Message-ID: <4C207B7E.1060008@redhat.com>
Date: Tue, 22 Jun 2010 11:59:42 +0300
From: Avi Kivity <avi@redhat.com>
User-Agent: Mozilla/5.0 (X11; U; Linux x86_64; en-US; rv:1.9.1.9) Gecko/20100430 Fedora/3.0.4-3.fc13 Thunderbird/3.0.4
MIME-Version: 1.0
To: "Zhang, Yanmin" <yanmin_zhang@linux.intel.com>
CC: LKML <linux-kernel@vger.kernel.org>, kvm@vger.kernel.org,
       Ingo Molnar <mingo@elte.hu>, Fr??d??ric Weisbecker <fweisbec@gmail.com>,
       Arnaldo Carvalho de Melo <acme@redhat.com>,
       Cyrill Gorcunov <gorcunov@gmail.com>, Lin Ming <ming.m.lin@intel.com>,
       Sheng Yang <sheng@linux.intel.com>,
       Marcelo Tosatti <mtosatti@redhat.com>, oerg Roedel <joro@8bytes.org>,
       Jes Sorensen <Jes.Sorensen@redhat.com>, Gleb Natapov <gleb@redhat.com>,
       Zachary Amsden <zamsden@redhat.com>, zhiteng.huang@intel.com,
       tim.c.chen@intel.com
Subject: Re: [PATCH V2 1/5] ara virt interface of perf to support kvm guest
 os statistics collection in guest os
References: <1277112680.2096.509.camel@ymzhang.sh.intel.com>	 <4C1F50D0.70205@redhat.com> <1277171344.2096.567.camel@ymzhang.sh.intel.com>
In-Reply-To: <1277171344.2096.567.camel@ymzhang.sh.intel.com>
Content-Type: text/plain; charset=ISO-8859-1; format=flowed
Content-Transfer-Encoding: 7bit
Sender: linux-kernel-owner@vger.kernel.org
Content-Length: 6219
Lines: 150

On 06/22/2010 04:49 AM, Zhang, Yanmin wrote:
>
>>> Is live migration necessary on pv perf support?
>>>
>>>        
>> Yes.
>>      
> Ok. With the PV perf interface, host perf saves all counter info into perf_event
> structure. To support live migration, we need save all host perf_event structure,
> or at least perf_event->count and perf_event->attr. Then, recreate the host perf_event
> after migration.
>    

Much better to save the guest structure (which is an ABI, and doesn't 
change between kernels).

> I check qemu-kvm codes and it seems most live migration is to save cpu states.
> So it seems it's hard for perf pv interface to match current live migration. Any suggestion?
>    

Make it part of the cpu state then.  If you encode the interface as 
MSRs, it comes for free (including migration of the counter values).  If 
not, save the parameters to OP_OPEN and enable/disable state, as well as 
the counters.

But using MSRs will be much more natural.  Almost by definition they 
encode state, instead of hypercalls, which work to maintain state which 
isn't clearly specified.

>>>
>>>        
>> What about documentation for individual fields?  Esp. type, config, and
>> flags, but also the others.
>>      
> They are really perf implementation specific. Even perf_event definition
> has no document but code comments. I will add simple explanation around
> the new structure definition.
>    

Ok.  Please drop anything we don't support and document what we do.  
Note that if the perf implementation changes, we will need to convert 
between the kvm ABI and the new implementation.

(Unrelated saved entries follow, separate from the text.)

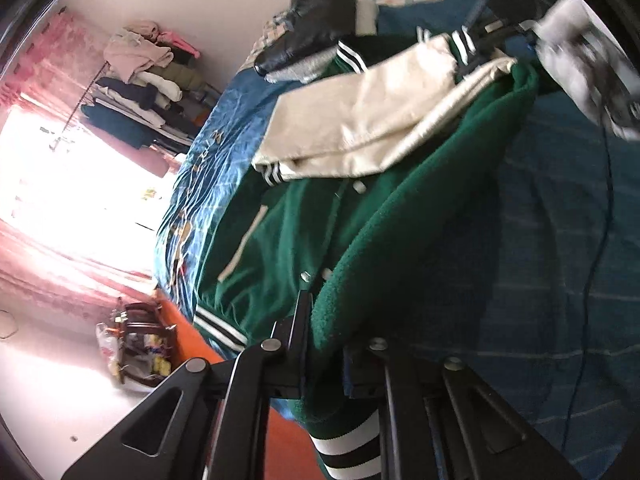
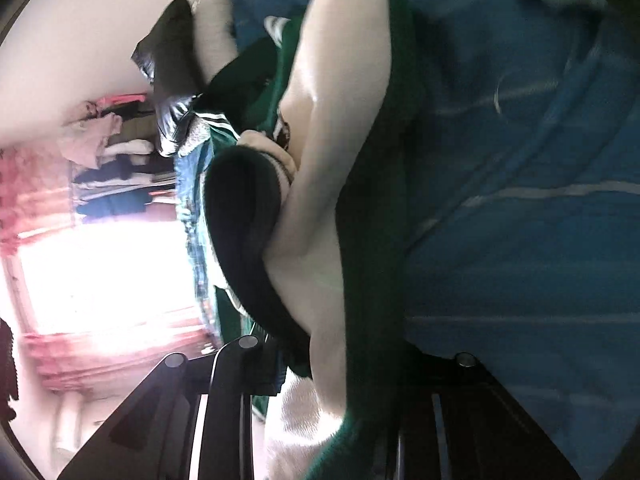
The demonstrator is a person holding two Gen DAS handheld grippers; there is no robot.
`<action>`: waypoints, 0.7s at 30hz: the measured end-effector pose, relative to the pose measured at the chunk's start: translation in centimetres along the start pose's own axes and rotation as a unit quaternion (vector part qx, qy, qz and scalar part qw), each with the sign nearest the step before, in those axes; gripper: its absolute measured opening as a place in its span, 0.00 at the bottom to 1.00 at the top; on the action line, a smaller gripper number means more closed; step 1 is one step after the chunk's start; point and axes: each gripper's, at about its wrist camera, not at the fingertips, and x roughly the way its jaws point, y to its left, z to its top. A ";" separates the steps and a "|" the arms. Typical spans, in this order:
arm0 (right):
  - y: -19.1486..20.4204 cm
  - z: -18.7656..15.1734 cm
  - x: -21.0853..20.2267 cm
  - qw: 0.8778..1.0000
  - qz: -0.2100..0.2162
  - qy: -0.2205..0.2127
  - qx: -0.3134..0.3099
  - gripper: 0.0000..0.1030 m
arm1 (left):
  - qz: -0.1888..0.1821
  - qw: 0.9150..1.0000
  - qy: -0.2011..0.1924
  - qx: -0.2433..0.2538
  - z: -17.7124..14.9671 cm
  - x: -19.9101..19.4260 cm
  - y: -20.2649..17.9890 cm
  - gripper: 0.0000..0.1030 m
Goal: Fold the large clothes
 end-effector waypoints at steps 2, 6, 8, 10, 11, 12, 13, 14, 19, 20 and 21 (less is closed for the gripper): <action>1.6 -0.6 -0.7 1.000 0.001 -0.012 0.003 0.22 | -0.019 1.000 -0.009 -0.004 0.4 0.4 2.9 0.08; 5.8 -2.1 -1.8 0.999 -0.003 -0.044 0.023 0.22 | -0.064 0.998 -0.015 0.001 1.0 1.7 7.8 0.08; 8.0 -2.3 -1.3 0.997 -0.004 -0.059 0.040 0.22 | -0.087 0.996 -0.016 -0.002 1.3 2.7 10.4 0.08; 10.8 -2.1 -0.6 0.996 -0.006 -0.074 0.051 0.21 | -0.108 0.994 -0.014 -0.008 1.7 3.7 12.8 0.08; 11.8 -1.5 0.1 0.996 -0.006 -0.078 0.050 0.21 | -0.117 0.993 -0.012 -0.015 2.0 4.3 14.2 0.08; 13.1 -1.1 0.9 0.996 -0.010 -0.080 0.048 0.21 | -0.125 0.992 -0.009 -0.023 2.2 4.8 15.4 0.08; 15.4 -0.6 2.2 0.996 -0.020 -0.083 0.040 0.21 | -0.132 0.991 -0.004 -0.036 2.4 5.6 17.0 0.08; 16.9 -0.5 3.1 0.996 -0.024 -0.081 0.034 0.21 | -0.136 0.989 0.002 -0.048 2.5 6.5 18.6 0.08; 25.5 0.3 11.3 0.996 -0.065 -0.049 -0.021 0.21 | -0.174 0.973 0.072 -0.133 1.8 13.4 24.8 0.10; 26.4 0.2 12.9 0.996 -0.077 -0.040 -0.029 0.21 | -0.187 0.966 0.090 -0.156 1.5 15.4 26.0 0.12; 28.0 0.4 16.0 0.994 -0.096 -0.028 -0.043 0.21 | -0.197 0.960 0.104 -0.172 1.2 17.1 26.8 0.15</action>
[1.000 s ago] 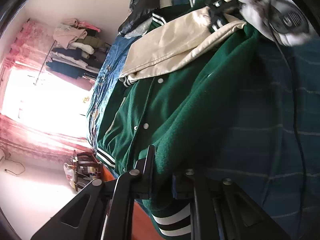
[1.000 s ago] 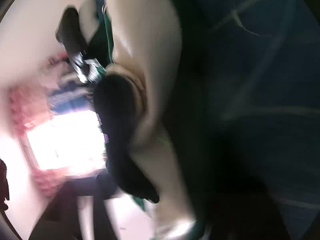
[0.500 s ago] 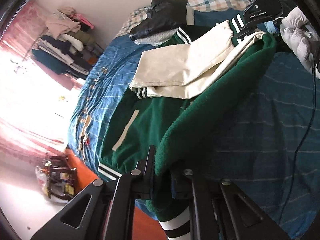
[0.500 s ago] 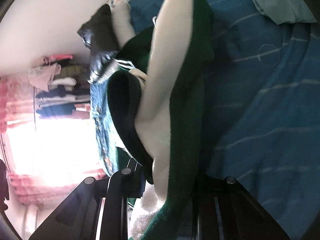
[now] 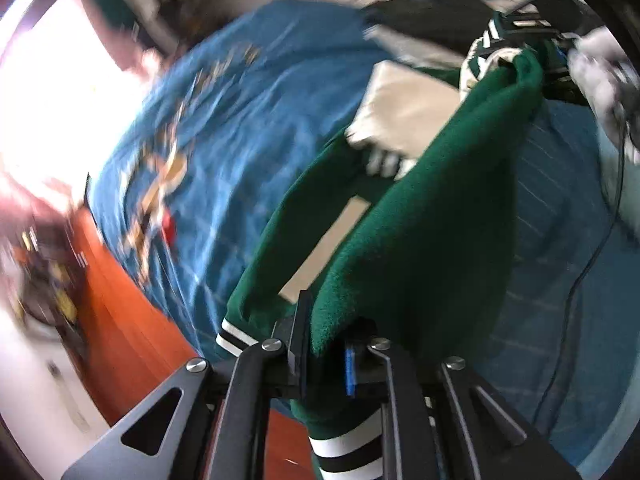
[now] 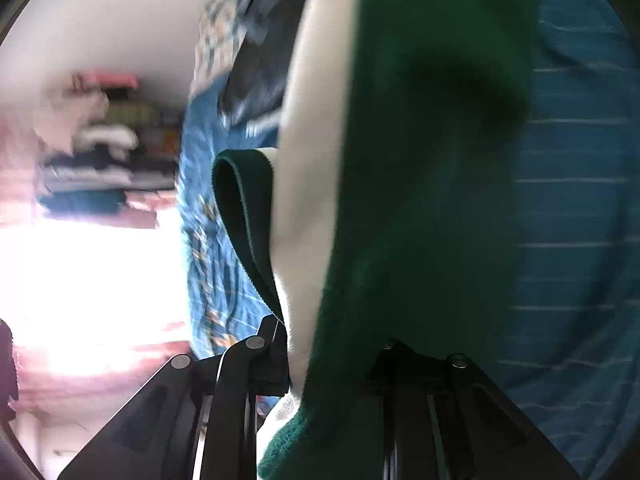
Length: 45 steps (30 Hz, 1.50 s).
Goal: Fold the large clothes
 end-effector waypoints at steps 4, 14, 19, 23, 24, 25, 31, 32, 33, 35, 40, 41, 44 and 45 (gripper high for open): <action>3.9 1.1 9.0 0.997 -0.058 0.045 -0.022 0.28 | -0.074 0.989 0.070 -0.108 1.0 6.3 7.1 0.15; 5.3 -0.1 15.4 0.988 0.025 0.150 -0.013 0.61 | -0.108 0.958 0.089 -0.249 -2.7 7.4 18.4 0.89; 0.7 -2.1 9.1 0.992 -0.010 0.122 -0.009 0.65 | -0.150 0.938 0.134 -0.281 -4.3 10.0 16.7 0.89; -5.9 -3.4 4.1 0.993 -0.047 0.096 0.040 0.65 | -0.098 0.940 0.157 -0.285 -4.6 13.3 13.7 0.87; -7.7 -3.5 3.7 0.993 -0.048 0.092 0.057 0.65 | -0.091 0.943 0.148 -0.285 -4.5 13.6 13.4 0.69; -9.2 -3.7 2.9 0.992 -0.048 0.088 0.075 0.65 | -0.102 0.943 0.132 -0.287 -4.3 13.6 13.1 0.44; -15.0 -4.3 1.5 0.988 -0.040 0.078 0.130 0.65 | -0.111 0.949 0.092 -0.279 -1.8 11.0 14.7 0.13; -15.1 -4.1 1.6 0.988 -0.042 0.079 0.124 0.65 | -0.112 0.950 0.093 -0.277 -1.2 11.7 15.5 0.13; -15.1 -3.9 1.9 0.989 -0.043 0.081 0.116 0.65 | -0.113 0.950 0.102 -0.274 -1.1 12.7 15.8 0.14; -15.1 -3.3 2.7 0.990 -0.039 0.084 0.105 0.65 | -0.126 0.945 0.133 -0.271 -1.0 15.4 15.9 0.19; -14.7 0.2 2.5 0.998 -0.019 0.042 0.046 0.85 | -0.138 0.932 0.133 -0.307 -1.0 15.1 16.5 0.25; -15.0 1.7 2.7 0.999 -0.008 0.026 0.028 0.85 | -0.133 0.932 0.128 -0.313 -0.9 14.5 16.5 0.30; -16.2 5.3 4.4 1.000 0.023 0.005 0.016 0.86 | -0.118 0.932 0.102 -0.327 -1.6 12.6 17.0 0.86; -16.9 6.9 5.5 0.999 0.037 0.005 0.018 0.86 | -0.113 0.932 0.093 -0.333 -2.2 12.1 17.1 0.89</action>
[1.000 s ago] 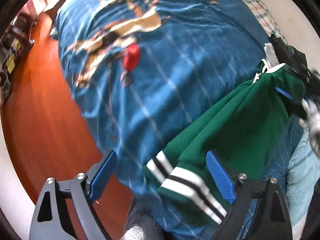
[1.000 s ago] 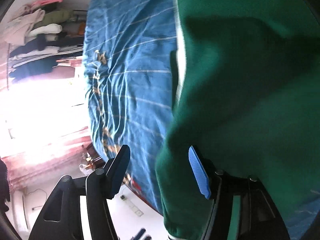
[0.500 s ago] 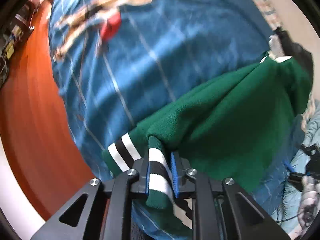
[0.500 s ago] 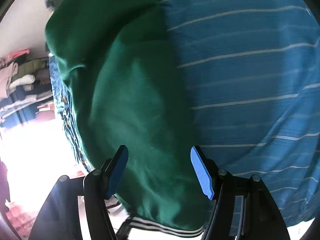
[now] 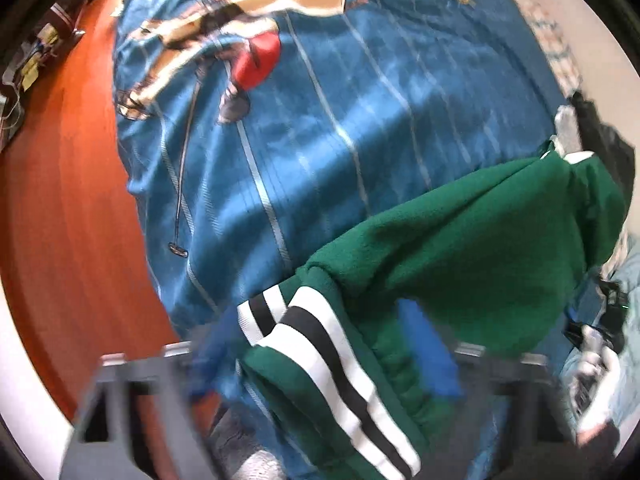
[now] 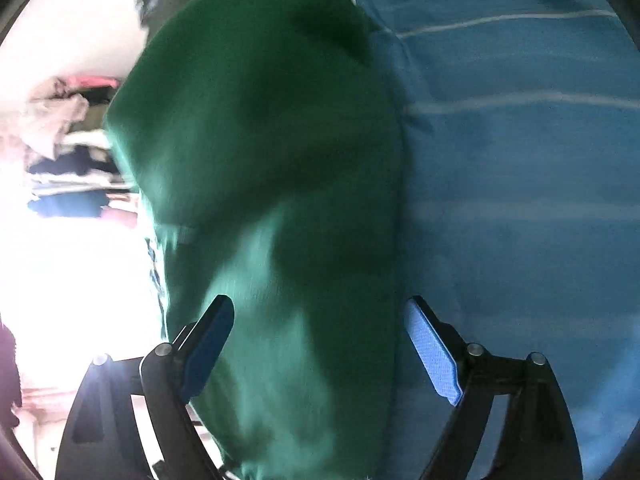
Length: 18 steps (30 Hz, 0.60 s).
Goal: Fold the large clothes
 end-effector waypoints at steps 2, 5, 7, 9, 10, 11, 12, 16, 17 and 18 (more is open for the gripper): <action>-0.9 2.7 1.8 1.000 0.004 -0.002 -0.005 0.86 | 0.014 1.000 -0.017 -0.009 -0.7 -0.6 0.7 0.89; -1.4 5.6 4.1 0.999 0.038 -0.001 -0.006 0.88 | 0.042 0.999 -0.003 -0.022 -1.6 0.5 1.4 0.89; -1.2 6.5 5.0 0.997 0.077 -0.010 0.000 0.86 | 0.053 0.998 0.009 -0.026 -2.3 1.6 1.3 0.89; -0.5 6.8 6.0 0.995 0.094 -0.017 -0.003 0.73 | 0.064 0.998 0.007 -0.023 -2.9 2.1 1.0 0.89; -0.4 6.7 6.1 0.995 0.096 -0.018 -0.002 0.47 | 0.073 0.997 0.001 -0.020 -3.0 2.1 0.8 0.89; -0.7 6.7 6.3 0.994 0.109 -0.015 0.011 0.37 | 0.078 0.997 -0.005 -0.017 -2.8 2.2 0.4 0.89; -1.0 6.5 6.1 0.992 0.121 -0.016 0.027 0.27 | 0.083 0.996 -0.010 -0.016 -2.6 2.5 -0.3 0.89; -2.1 4.3 1.8 0.983 0.149 -0.058 0.087 0.16 | 0.093 0.995 -0.028 -0.003 -1.5 2.0 -2.3 0.89; -2.3 3.2 -0.6 0.981 0.147 -0.077 0.100 0.16 | 0.090 0.995 -0.033 0.003 -1.0 1.7 -2.9 0.89; -2.7 1.8 -3.1 0.979 0.140 -0.096 0.114 0.16 | 0.085 0.996 -0.037 0.008 -0.5 1.4 -3.6 0.89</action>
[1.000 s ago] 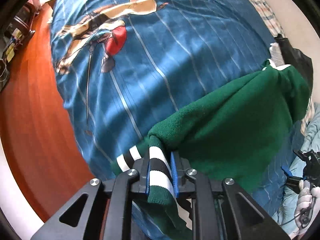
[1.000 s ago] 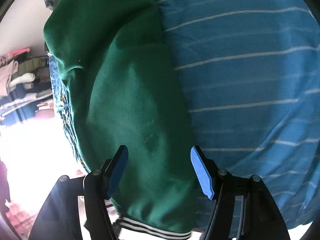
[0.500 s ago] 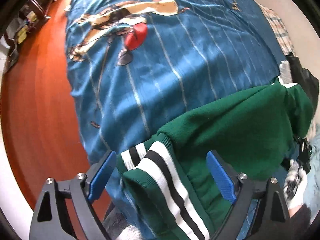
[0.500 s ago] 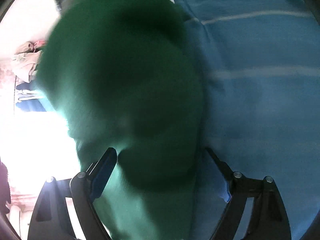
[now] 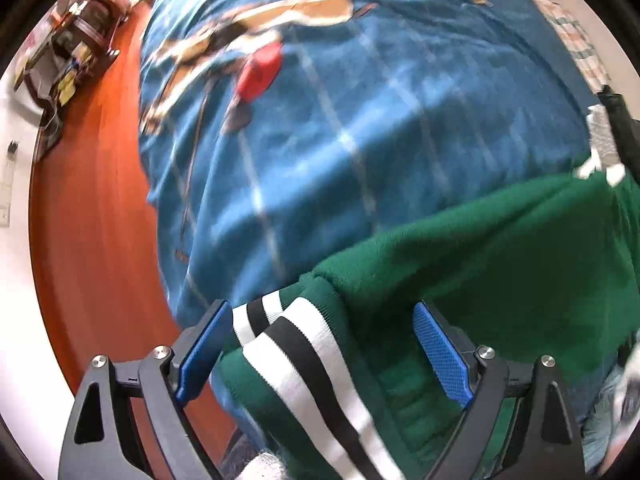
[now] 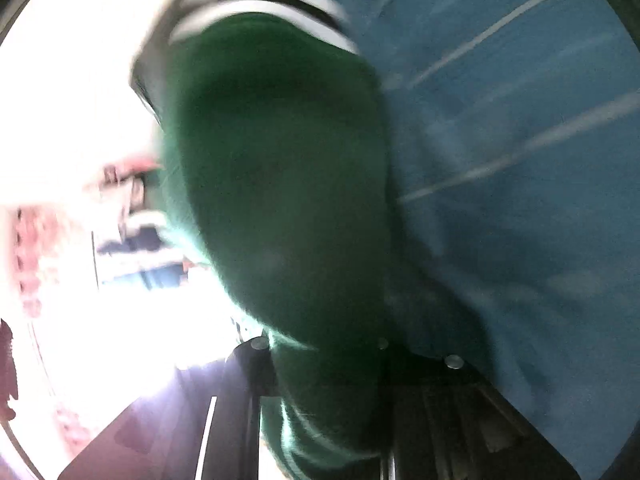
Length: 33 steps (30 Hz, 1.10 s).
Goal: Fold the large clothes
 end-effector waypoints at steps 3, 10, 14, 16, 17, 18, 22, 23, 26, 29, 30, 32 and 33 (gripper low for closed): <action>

>>> +guest_perf_event->count saves the latest count of the event.
>>> +guest_perf_event->overflows means how many times this event has overflowed
>>> +since guest os processes it. Host kernel just inc guest_perf_event->overflows
>>> +when the event overflows. Guest kernel should use a atomic_cmpxchg to reset
>>> +guest_perf_event->overflows to 0 in case there is a race between its reset by
>>> +guest os and host kernel data update.
>>>
>>>        
>> Is overflows really needed?
>>      
> Theoretically, we can remove it. But it could simplify the implementations and touch
> perf generic codes as small as we can.
>    

Since real hardware doesn't provide overflows, guest software is 
prepared to handle it.  So if removing it simplifies the host, it's an 
improvement.

>>    Since the guest can use NMI to read the
>> counter, it should have the highest possible priority, and thus it
>> shouldn't see any overflow unless it configured the threshold really low.
>>
>> If we drop overflow, we can use the RDPMC instruction instead of
>> KVM_PERF_OP_READ.  This allows the guest to allow userspace to read a
>> counter, or prevent userspace from reading the counter, by setting cr4.pce.
>>      
> 1) para virt perf interface is to hide PMU hardware in host os. Guest os shouldn't
> access PMU hardware directly. We could expose PMU hardware to guest os directly, but
> that would be another guest os PMU support method. It shouldn't be a part of para virt
> interface.
>    

RDPMC will be trapped by the host, so it won't access the real PMU.  
It's a convenient shorthand for 'read a counter designated by this index'.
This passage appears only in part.